Johnson & Johnson on Tuesday won the reversal of a $72 million verdict in favor of the family of a woman whose death from ovarian cancer they claimed stemmed from her use of the company’s talc-based products like Johnson’s Baby Powder.
The Missouri Court of Appeals, Eastern District said that given a recent U.S. Supreme Court decision that limited where injury lawsuits could be filed, the case over Alabama resident Jacqueline Fox’s death should not have been tried in St. Louis.
The February 2016 verdict for Fox’s family was the first of four jury awards totaling $307 million in state court in St. Louis to plaintiffs who accused J&J of not adequately warning consumers about the cancer risks of its talc-based products.
J&J says it faces lawsuits by 4,800 plaintiffs nationally asserting similar claims over its talc-based products. Many of those cases are in Missouri, where J&J won one trial, and in California, where in August a jury awarded a woman $417 million.
The Missouri cases, which have largely been brought by out-of-state plaintiffs, have faced jurisdictional questions after the Supreme Court issued a ruling in June that limited where personal injury lawsuits could be filed.
In a decision in a case involving Bristol-Myers Squibb Co., the Supreme Court said state courts could not hear claims by non-residents who were not injured in that particular state or if the defendant company was not based in that state.
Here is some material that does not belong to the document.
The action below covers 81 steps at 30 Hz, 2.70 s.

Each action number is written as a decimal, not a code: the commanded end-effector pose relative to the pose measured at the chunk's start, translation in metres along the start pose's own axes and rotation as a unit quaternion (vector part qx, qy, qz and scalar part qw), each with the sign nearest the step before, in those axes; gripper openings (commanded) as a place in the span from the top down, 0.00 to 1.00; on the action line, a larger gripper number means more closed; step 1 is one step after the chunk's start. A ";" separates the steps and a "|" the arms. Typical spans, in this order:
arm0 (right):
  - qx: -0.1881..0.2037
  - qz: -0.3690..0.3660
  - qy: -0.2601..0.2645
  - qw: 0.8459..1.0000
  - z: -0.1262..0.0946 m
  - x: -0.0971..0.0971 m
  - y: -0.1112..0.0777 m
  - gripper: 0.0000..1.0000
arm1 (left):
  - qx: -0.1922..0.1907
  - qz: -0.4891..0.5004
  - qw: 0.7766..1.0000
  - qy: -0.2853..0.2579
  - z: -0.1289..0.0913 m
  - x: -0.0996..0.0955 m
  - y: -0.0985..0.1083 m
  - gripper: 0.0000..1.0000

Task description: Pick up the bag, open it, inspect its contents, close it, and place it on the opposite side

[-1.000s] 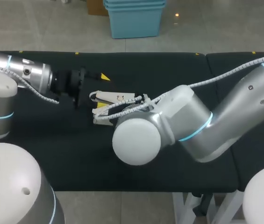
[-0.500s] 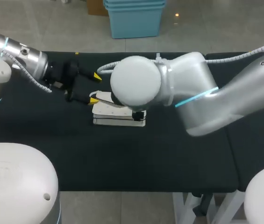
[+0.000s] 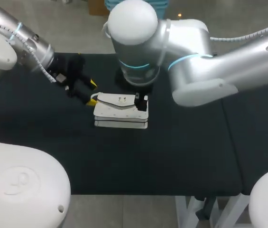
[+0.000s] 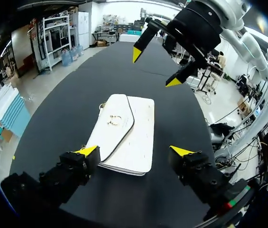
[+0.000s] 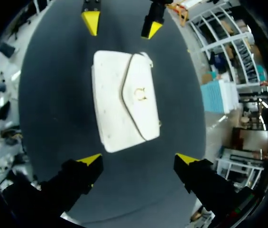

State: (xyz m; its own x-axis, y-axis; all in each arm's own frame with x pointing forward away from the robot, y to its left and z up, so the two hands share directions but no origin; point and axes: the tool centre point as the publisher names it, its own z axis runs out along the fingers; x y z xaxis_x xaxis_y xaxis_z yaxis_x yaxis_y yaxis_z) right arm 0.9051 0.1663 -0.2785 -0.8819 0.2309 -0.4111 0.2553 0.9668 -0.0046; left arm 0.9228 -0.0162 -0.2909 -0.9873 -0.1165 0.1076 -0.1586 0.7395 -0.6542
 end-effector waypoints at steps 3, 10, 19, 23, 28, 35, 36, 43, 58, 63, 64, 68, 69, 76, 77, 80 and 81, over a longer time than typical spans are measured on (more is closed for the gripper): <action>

The three-judge Missouri appellate panel cited that decision in its ruling in the case of Fox, who died four months before trial and who was one of 65 plaintiffs in her specific lawsuit, only two of whom were Missouri residents.
The cases of Fox and other plaintiffs from outside the state were joined with those of plaintiffs from Missouri, though each case resulting in a verdict has been tried individually.
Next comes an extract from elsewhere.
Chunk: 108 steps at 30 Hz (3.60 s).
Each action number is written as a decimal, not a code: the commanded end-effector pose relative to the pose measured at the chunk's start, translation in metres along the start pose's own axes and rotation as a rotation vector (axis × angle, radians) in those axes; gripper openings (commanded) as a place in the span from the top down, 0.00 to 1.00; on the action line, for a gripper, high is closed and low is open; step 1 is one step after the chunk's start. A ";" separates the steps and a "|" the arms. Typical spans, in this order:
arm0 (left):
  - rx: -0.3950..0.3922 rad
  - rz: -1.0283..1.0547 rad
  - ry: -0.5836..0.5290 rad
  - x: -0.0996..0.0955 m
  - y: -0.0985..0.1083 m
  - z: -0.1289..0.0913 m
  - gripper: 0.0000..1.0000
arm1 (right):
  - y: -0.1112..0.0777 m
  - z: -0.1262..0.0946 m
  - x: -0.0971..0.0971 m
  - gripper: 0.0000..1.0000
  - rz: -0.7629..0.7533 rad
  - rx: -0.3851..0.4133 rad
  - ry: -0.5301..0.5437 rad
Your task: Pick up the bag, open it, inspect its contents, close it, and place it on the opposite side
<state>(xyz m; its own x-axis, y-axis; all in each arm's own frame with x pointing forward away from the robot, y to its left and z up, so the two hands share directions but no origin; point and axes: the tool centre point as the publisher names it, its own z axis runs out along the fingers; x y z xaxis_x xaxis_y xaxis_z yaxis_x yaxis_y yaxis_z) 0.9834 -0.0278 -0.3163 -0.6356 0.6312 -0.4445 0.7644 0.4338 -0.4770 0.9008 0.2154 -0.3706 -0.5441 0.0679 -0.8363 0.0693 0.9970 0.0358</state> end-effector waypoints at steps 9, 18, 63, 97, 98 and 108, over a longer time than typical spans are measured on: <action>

“The fact that resident plaintiffs sustained similar injuries does not support specific jurisdiction as to non-resident claims,” Judge Lisa Van Amburg wrote.
Lawyers for Fox’s family say the Alabama resident died in 2015 at age of 62 after using J&J’s Baby Powder and Shower to Shower for more than 35 years. J&J sold Shower to Shower to Valeant Pharmaceuticals International Inc. in 2012.
J&J in a statement said it was pleased with the ruling. The $72 million awarded to Fox by jurors included $10 million in compensatory damages and $62 million in punitive damages.
Shares of J&J, which also reported better-than-expected third-quarter earnings and raised its outlook on Tuesday, jumped 3.2 percent to $140.49 in afternoon trading.
Ted Meadows, a lawyer for the plaintiffs, in a statement said the ruling “represents a denial of justice for the Fox family.” He said the family was considering an appeal.
The case is Estate of Jacqueline Fox et al v. Johnson & Johnson, et al, Missouri Court of Appeals, Eastern District, No. ED104580.